Guzman menambahkan bahwa “pinjaman IMF ke negara-negara miskin harus menghindari memicu siklus inflasi” dari ekonomi maju yang membentuk keranjang SDR dan sebagai gantinya fokus pada tantangan neraca pembayaran di negara-negara peminjam.
“Untuk menangani sejumlah besar default negara selama beberapa tahun mendatang,” perlu ada otoritas utang independen, berlawanan dengan lembaga pemberi pinjaman seperti IMF yang dapat memimpin restrukturisasi dengan “cara yang tepat waktu dan efektif,” kata Guzman. . .
Berdasarkan seperangkat prinsip hukum internasional standar, pengadilan kebangkrutan global dapat memberikan koordinasi kreditur-debitur yang lebih baik dibandingkan dengan pendekatan tambal sulam saat ini.
Saat ini, pemerintah yang tertekan sedang menegosiasikan pelaksanaan utang di berbagai kelas kreditur – dengan pemberi pinjaman komersial membentuk komite ad hoc, dengan kreditur bilateral di Klub Paris (di mana sebagian besar negara maju, meskipun bukan China, adalah anggotanya), dan di balik pintu tertutup dengan pemberi pinjaman multilateral seperti IMF dan Bank Dunia.

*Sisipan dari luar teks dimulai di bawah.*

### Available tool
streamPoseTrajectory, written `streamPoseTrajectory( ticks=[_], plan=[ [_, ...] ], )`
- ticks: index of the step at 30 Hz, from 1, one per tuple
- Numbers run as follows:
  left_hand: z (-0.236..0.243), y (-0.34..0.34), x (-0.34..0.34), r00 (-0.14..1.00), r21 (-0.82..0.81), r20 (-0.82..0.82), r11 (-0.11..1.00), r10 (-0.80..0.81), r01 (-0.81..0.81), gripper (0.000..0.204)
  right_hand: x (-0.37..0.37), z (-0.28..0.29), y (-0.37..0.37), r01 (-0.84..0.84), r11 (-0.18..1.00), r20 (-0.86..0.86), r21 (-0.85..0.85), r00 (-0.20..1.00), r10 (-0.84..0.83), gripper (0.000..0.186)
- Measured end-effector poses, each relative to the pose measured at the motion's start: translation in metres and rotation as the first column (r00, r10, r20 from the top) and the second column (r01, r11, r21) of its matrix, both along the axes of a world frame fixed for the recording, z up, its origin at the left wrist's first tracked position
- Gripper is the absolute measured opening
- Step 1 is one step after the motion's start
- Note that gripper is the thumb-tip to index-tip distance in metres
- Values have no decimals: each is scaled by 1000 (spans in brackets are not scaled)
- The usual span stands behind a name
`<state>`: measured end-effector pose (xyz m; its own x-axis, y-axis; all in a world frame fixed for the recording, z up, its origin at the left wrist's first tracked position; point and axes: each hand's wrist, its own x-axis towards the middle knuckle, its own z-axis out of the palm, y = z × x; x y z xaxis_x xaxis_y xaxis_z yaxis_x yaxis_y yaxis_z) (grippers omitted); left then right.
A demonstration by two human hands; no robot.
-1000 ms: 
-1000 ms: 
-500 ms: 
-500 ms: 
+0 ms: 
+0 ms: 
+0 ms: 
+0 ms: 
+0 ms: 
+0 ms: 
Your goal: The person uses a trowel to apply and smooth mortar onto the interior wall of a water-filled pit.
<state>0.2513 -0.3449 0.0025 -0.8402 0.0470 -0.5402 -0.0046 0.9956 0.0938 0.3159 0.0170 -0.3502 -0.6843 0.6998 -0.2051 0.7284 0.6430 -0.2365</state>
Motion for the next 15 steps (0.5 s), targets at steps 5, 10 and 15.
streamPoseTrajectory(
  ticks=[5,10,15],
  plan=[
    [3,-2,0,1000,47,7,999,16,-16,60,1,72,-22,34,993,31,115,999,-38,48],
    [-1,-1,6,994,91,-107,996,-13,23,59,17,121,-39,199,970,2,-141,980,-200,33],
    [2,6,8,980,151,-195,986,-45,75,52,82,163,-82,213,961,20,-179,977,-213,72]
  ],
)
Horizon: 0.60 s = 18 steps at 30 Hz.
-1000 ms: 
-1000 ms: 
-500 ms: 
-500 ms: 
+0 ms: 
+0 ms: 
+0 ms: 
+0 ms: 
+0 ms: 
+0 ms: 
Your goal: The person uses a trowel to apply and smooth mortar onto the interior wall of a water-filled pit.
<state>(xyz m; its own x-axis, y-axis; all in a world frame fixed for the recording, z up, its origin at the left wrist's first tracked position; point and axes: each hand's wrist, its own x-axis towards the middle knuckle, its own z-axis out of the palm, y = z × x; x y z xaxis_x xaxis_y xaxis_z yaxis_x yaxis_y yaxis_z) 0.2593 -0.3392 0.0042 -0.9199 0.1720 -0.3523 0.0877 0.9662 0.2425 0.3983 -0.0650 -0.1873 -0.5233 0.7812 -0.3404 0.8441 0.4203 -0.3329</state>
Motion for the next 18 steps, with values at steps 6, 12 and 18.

Meskipun gagasan tersebut mendapat dukungan dari PBB, AS dan Inggris – yang berdasarkan undang-undangnya menerbitkan sebagian besar obligasi pemerintah – tidak mungkin menyerahkan kedaulatan pengadilan mereka kepada badan supranasional. Tetapi seperti yang ditunjukkan Guzman, “sistem yang kita miliki saat ini membuat negara-negara pengutang sedikit terlambat.”
Seiring dengan pemulihan yang tidak merata dari COVID-19, kenaikan harga pangan dan energi serta depresiasi mata uang yang meluas, perang di Ukraina hanya menambah lingkungan yang sudah tidak bersahabat bagi negara-negara berkembang yang dililit utang.